Wikileaks has a number of different mirrors listed at wikileaks.info. They have also asked individuals to mirror the site and announce the address via twitter. Not wanting to play a game of wack-a-mole while on vacation I suggested to my colleague that he 1. look at blocking everything with wikileaks in the domain name and 2) ask BlueCoat to categorize wikileaks as illegal/questionable.
BlueCoat just posted a blog entry about Wikileaks. The post acknowledges that some organizations have expressed the desire to block wikileaks. We’re not looking for a discussion of rightness or wrongness in blocking this. Its our decision, just like blocking porn and not blocking shopping. The BlueCoat WebFilter should be a tool allowing us to do this. The writer of the BlueCoat blog believes BlueCoat webfilter does provide the flexibility for those who want to block wikileaks. I dont agree. UPDATE: BlueCoat now has a KB article on blocking wikileaks. Option 2 is simple. Its a static solution, but better than the block we put in. Option 1 is blocking websites that are in both Political/Activist AND in NEWS/Media. I’d have to do some testing to make sure that doesn’t have any collateral damage. The remainder of my original post is below. Also see the comments.

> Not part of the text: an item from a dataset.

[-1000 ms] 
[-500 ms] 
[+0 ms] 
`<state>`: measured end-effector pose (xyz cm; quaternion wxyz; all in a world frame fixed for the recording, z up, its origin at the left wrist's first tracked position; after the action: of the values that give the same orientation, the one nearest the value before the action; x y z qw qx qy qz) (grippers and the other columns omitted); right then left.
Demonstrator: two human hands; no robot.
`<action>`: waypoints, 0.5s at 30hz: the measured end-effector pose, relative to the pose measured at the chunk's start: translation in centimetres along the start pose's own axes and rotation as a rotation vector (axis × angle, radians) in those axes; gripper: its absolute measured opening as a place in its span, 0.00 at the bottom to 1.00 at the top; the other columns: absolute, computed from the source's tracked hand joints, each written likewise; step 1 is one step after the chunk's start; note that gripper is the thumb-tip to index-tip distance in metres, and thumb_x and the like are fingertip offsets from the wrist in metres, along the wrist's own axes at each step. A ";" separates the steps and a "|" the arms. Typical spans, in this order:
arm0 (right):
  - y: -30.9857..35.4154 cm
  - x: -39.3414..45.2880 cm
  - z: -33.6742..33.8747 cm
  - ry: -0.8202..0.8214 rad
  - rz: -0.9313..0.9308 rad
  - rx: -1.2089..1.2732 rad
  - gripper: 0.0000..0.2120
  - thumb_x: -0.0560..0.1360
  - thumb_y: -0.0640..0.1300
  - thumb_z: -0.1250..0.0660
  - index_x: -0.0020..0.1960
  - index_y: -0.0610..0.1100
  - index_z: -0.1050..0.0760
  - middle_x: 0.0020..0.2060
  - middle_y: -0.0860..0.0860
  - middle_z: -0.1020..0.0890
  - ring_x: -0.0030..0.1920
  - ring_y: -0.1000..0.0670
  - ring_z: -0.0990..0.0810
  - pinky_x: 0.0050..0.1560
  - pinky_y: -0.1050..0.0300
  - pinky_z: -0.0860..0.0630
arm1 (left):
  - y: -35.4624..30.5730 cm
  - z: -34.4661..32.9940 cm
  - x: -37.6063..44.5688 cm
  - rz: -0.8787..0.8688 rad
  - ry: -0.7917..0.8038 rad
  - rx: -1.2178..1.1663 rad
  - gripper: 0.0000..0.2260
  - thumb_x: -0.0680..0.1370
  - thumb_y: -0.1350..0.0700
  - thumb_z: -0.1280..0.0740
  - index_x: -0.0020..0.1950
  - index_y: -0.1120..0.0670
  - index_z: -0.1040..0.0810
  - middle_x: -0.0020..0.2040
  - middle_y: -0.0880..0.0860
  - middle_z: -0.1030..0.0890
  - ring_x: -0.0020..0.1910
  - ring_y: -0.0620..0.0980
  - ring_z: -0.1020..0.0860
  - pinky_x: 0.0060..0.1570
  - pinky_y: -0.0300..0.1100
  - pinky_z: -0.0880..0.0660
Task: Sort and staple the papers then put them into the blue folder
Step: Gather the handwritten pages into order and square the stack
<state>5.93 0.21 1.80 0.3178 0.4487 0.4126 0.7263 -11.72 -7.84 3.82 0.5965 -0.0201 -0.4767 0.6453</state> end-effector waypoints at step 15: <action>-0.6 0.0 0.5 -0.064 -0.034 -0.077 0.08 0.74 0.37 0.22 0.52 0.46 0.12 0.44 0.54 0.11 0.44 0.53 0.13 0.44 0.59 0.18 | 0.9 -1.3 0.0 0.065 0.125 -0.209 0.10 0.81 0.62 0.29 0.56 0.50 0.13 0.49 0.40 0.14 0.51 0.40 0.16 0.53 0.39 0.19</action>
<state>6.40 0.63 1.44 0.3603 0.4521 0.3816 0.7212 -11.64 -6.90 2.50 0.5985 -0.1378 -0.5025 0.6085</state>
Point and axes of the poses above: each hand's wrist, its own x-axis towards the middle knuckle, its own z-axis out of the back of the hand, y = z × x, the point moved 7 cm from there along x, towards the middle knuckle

The issue here is BlueCoat incorrectly categorizes wikileaks as Political/Activist Groups and News/Media. I’ve also seen it categorized as Reference.
Political/Activist contains sites like texasgop.org, aclu.org, rnc.org, dnc.org. News/Media contains sites like cnn.com, foxnews.com, msnbc.msn.com. WikiLeaks doesn’t fit in with these sites. I can’t block those categories without a lot of collateral damage.
If BCWF put wikileaks into a category I could safely block, I could also rely on BlueCoat Webpulse to dynamically categorize all new wikileak mirrors. Instead I’m left in the cold. Not even a knowledgebase article on how to block it manually.